» Problem to solve
Your job is to return every line in the data holding the string "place".

» Exercise input
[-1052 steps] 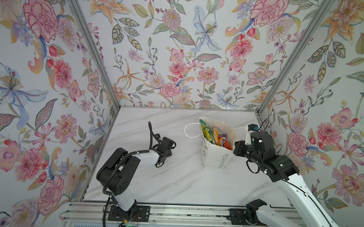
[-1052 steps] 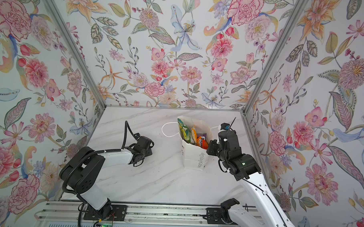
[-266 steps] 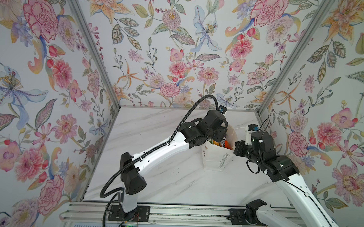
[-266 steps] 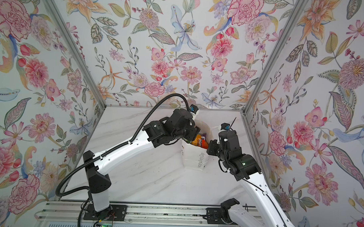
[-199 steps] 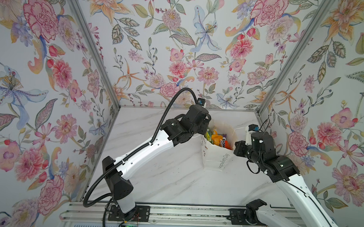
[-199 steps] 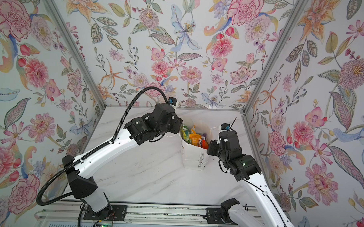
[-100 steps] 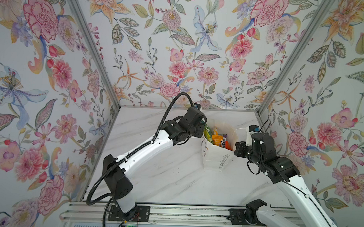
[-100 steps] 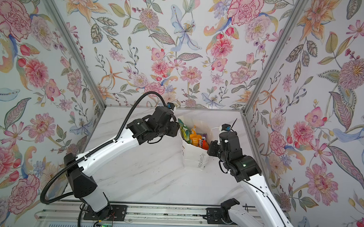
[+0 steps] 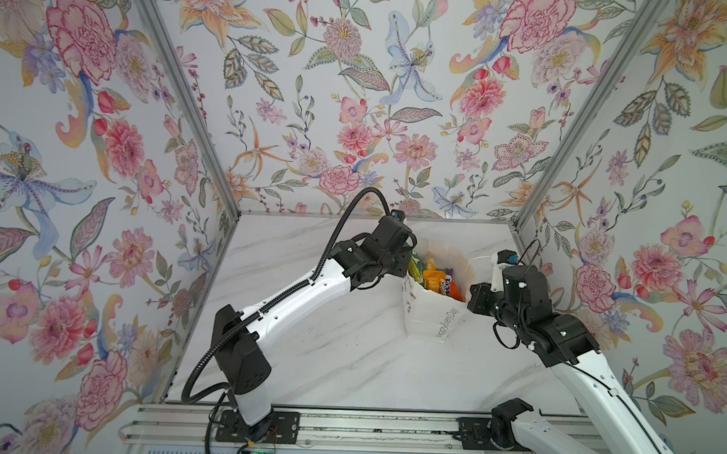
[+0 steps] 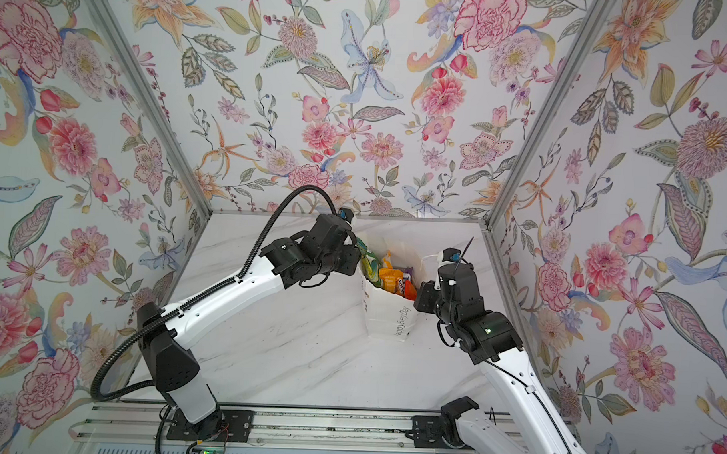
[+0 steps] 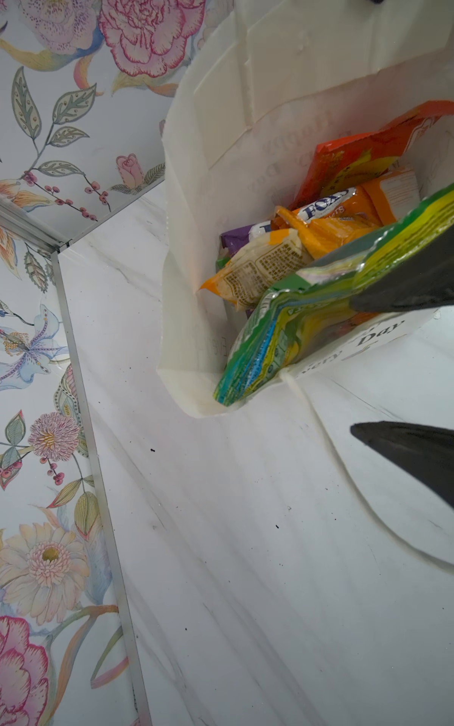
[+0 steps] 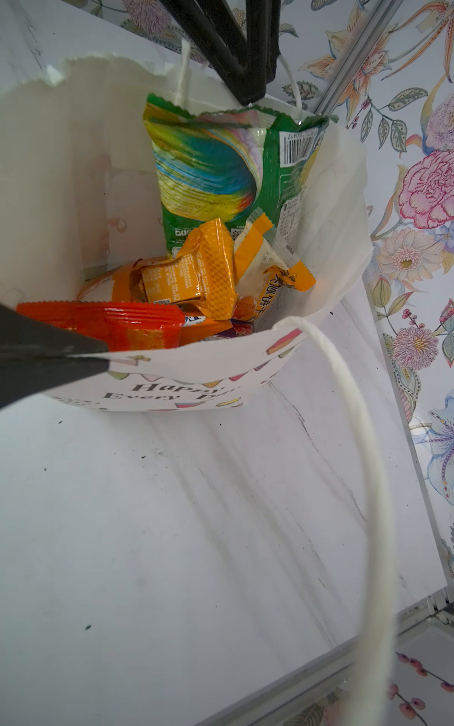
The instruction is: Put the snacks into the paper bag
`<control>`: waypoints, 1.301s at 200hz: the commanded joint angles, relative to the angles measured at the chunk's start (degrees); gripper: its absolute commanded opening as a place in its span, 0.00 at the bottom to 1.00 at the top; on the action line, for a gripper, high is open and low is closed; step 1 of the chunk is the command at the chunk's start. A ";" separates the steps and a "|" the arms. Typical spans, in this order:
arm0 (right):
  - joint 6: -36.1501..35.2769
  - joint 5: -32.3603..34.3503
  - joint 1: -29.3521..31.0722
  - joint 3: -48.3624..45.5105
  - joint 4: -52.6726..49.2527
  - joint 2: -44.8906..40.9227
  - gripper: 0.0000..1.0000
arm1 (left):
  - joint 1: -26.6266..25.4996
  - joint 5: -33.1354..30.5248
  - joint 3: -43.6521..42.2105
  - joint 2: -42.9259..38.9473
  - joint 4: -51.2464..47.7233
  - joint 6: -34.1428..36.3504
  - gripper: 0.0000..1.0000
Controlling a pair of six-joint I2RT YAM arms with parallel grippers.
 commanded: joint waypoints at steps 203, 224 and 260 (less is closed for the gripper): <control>-1.07 7.01 6.64 4.19 1.20 3.20 0.00 | -0.03 -4.72 11.71 8.74 -10.96 4.78 0.20; -1.30 7.55 7.04 5.13 1.16 4.10 0.00 | -0.07 -4.25 12.23 9.08 -10.78 4.94 0.17; -1.55 7.43 7.36 6.27 1.81 5.60 0.00 | -0.21 -3.97 12.28 8.86 -9.36 4.97 0.11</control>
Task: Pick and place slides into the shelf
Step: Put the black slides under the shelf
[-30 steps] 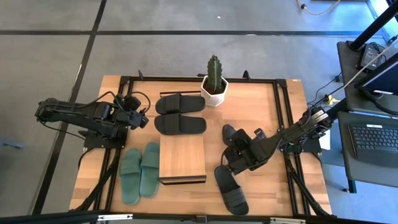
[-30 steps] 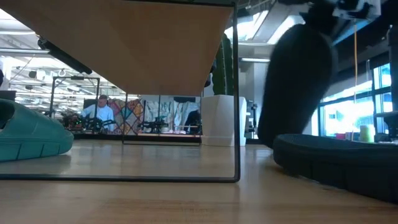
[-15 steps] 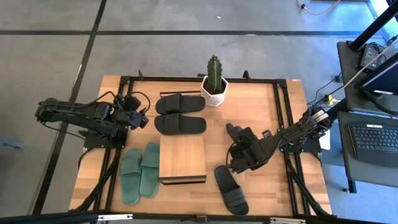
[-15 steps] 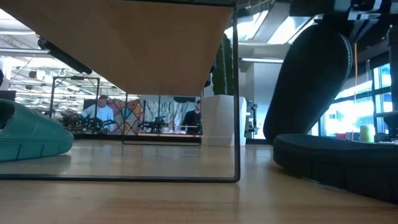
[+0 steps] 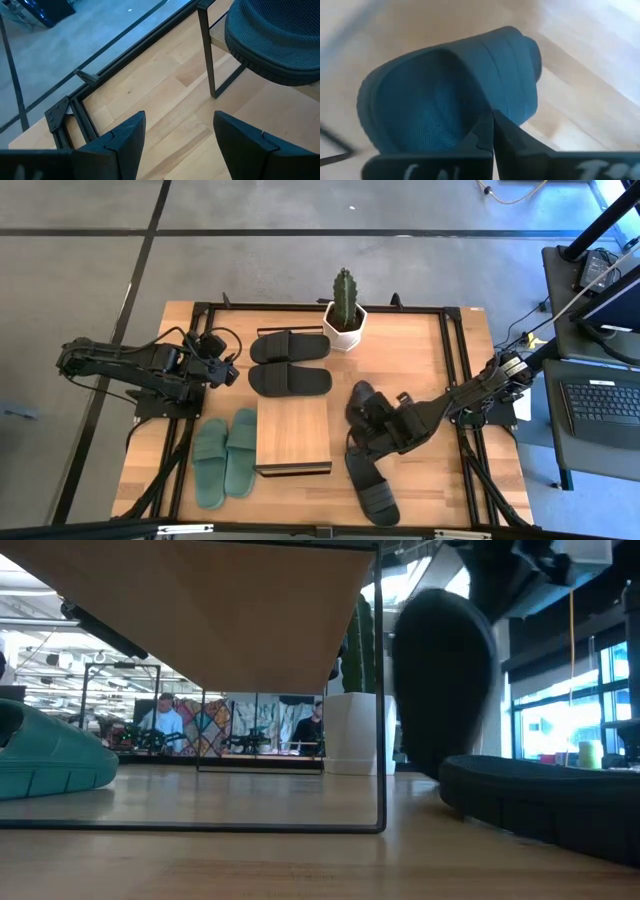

» Finished exercise
`<control>`: waypoints, 1.301s at 200hz: the commanded joint angles, relative to the angles measured at the chunk's start (degrees); gripper: its absolute commanded opening as a place in its span, 0.00 at the bottom to 1.00 at the top; on the action line, for a gripper, high is open and low is closed; step 1 of the chunk is the command at the chunk's start. A ";" separates the steps and a "|" the arms. Typical spans, in this order:
Task: Pick and place slides into the shelf

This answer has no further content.